**Work to be completed**
Look for "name" in the listing below. Gather each line that contains it.

**The data**
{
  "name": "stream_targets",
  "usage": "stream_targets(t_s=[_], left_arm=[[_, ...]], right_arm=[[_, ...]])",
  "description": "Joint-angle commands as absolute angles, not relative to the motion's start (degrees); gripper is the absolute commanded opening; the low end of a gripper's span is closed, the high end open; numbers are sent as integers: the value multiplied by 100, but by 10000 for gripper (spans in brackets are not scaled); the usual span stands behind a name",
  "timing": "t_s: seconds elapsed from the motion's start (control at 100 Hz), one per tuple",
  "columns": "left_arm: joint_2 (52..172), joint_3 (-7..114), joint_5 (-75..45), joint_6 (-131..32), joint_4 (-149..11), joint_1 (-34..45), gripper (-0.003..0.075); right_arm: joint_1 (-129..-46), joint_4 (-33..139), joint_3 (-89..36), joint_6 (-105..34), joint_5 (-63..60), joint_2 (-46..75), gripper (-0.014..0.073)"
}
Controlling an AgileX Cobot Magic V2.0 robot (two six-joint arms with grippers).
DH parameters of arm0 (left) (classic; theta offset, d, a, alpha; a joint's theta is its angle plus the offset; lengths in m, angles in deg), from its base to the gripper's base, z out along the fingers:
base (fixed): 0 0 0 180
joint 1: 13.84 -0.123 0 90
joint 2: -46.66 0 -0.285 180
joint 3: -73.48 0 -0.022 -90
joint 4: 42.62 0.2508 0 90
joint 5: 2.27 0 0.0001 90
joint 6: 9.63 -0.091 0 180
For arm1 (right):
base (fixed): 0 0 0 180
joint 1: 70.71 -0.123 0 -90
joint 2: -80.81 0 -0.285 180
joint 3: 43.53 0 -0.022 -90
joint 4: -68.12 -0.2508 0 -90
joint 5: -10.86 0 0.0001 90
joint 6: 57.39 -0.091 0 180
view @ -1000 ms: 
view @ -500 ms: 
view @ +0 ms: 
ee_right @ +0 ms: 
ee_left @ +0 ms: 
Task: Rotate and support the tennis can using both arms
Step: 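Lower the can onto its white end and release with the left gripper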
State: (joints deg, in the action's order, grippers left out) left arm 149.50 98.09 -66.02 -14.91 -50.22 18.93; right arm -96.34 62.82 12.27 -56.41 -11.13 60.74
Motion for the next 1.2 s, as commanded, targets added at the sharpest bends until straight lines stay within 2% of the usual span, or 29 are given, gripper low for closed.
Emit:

**Written solution**
  "name": "stream_targets",
  "description": "Joint-angle commands as absolute angles, not relative to the motion's start (degrees); gripper is the absolute commanded opening; the low end of a gripper's span is closed, the high end open; numbers are sent as integers: the value multiplied by 100, but by 10000 for gripper (spans in brackets are not scaled); the usual span stands behind a name",

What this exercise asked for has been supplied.